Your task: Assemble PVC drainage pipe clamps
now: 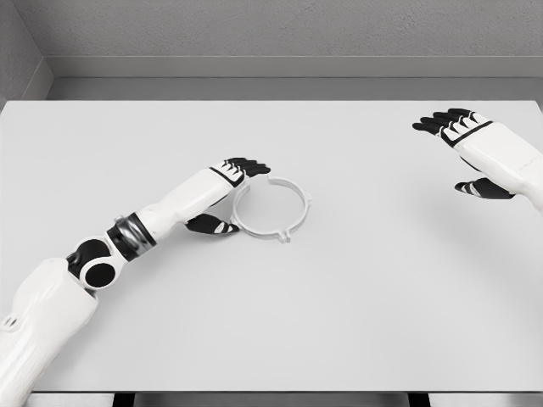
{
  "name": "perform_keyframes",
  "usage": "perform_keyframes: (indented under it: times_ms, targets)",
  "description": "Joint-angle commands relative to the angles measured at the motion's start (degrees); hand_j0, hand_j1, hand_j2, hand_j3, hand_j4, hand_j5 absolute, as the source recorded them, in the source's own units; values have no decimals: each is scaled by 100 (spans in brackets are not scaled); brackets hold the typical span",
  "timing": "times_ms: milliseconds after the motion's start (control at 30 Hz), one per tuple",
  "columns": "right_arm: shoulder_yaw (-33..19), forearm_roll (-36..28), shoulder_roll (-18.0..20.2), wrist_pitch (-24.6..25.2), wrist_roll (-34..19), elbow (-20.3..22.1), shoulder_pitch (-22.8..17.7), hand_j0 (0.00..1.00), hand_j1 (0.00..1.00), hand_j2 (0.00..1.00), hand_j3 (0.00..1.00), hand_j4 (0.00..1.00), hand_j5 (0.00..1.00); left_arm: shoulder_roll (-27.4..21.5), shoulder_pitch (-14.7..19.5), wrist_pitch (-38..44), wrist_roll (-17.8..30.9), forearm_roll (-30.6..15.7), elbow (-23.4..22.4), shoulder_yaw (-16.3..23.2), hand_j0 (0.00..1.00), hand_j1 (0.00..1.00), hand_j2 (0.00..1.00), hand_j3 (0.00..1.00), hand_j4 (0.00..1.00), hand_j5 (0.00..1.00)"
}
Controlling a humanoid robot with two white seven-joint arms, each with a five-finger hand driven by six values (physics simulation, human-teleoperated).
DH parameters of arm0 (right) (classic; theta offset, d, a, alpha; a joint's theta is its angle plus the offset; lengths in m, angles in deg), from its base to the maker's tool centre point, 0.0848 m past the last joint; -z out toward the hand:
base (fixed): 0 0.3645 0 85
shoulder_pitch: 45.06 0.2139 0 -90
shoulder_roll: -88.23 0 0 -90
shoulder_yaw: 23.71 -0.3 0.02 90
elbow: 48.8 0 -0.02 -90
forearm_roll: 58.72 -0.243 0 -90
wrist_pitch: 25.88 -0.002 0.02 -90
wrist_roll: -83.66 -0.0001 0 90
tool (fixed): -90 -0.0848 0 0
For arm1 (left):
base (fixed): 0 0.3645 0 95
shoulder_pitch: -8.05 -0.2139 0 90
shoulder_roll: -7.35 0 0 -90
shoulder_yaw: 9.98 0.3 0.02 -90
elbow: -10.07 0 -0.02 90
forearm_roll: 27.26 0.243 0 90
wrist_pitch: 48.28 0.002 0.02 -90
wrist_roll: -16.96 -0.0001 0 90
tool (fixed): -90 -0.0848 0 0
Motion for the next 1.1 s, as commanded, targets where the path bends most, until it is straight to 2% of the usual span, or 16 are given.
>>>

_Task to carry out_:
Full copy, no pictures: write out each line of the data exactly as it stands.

_Your response_:
Your task: Assemble PVC drainage pipe clamps
now: 
{
  "name": "perform_keyframes",
  "usage": "perform_keyframes: (indented under it: times_ms, targets)",
  "description": "Joint-angle commands relative to the angles measured at the motion's start (degrees); hand_j0, hand_j1, hand_j2, hand_j3, hand_j4, hand_j5 absolute, as the source recorded them, in the source's own units; values have no decimals: each is scaled by 100 (spans in brackets are not scaled); brackets hold the typical span",
  "timing": "times_ms: milliseconds after the motion's start (control at 30 Hz), one per tuple",
  "columns": "right_arm: shoulder_yaw (-33..19), forearm_roll (-36..28), shoulder_roll (-18.0..20.2), wrist_pitch (-24.6..25.2), wrist_roll (-34..19), elbow (-20.3..22.1), shoulder_pitch (-22.8..17.7), hand_j0 (0.00..1.00), hand_j1 (0.00..1.00), hand_j2 (0.00..1.00), hand_j3 (0.00..1.00), hand_j4 (0.00..1.00), hand_j5 (0.00..1.00); left_arm: shoulder_roll (-27.4..21.5), shoulder_pitch (-14.7..19.5), wrist_pitch (-38..44), wrist_roll (-17.8..30.9), forearm_roll (-30.6..15.7), elbow (-23.4..22.4), shoulder_yaw (-16.3..23.2), hand_j0 (0.00..1.00), hand_j1 (0.00..1.00), hand_j2 (0.00..1.00), hand_j3 (0.00..1.00), hand_j4 (0.00..1.00), hand_j5 (0.00..1.00)"
}
Controlling a humanoid robot with two white seven-joint arms, each with a five-finger hand driven by six values (physics simulation, human-teleoperated).
DH parameters of arm0 (right) (classic; theta offset, d, a, alpha; a joint's theta is its angle plus the offset; lengths in m, angles in deg), from its base to the maker's tool centre point, 0.0848 m past the last joint; -z out toward the hand:
base (fixed): 0 0.3645 0 85
shoulder_pitch: 45.06 0.2139 0 -90
shoulder_roll: -88.23 0 0 -90
shoulder_yaw: 23.71 -0.3 0.02 90
elbow: 48.8 0 -0.02 -90
forearm_roll: 58.72 -0.243 0 -90
wrist_pitch: 25.88 -0.002 0.02 -90
wrist_roll: -83.66 -0.0001 0 90
tool (fixed): -90 -0.0848 0 0
For arm1 (left):
base (fixed): 0 0.3645 0 95
shoulder_pitch: -8.05 -0.2139 0 90
shoulder_roll: -7.35 0 0 -90
shoulder_yaw: 9.98 0.3 0.02 -90
elbow: -10.07 0 -0.02 90
forearm_roll: 27.26 0.243 0 90
wrist_pitch: 48.28 0.002 0.02 -90
wrist_roll: -16.96 -0.0001 0 90
tool (fixed): -90 -0.0848 0 0
Motion for the next 1.1 s, as commanded, targets where the path bends most, until it is straight to 2% of the usual span, or 16 are given.
>>>

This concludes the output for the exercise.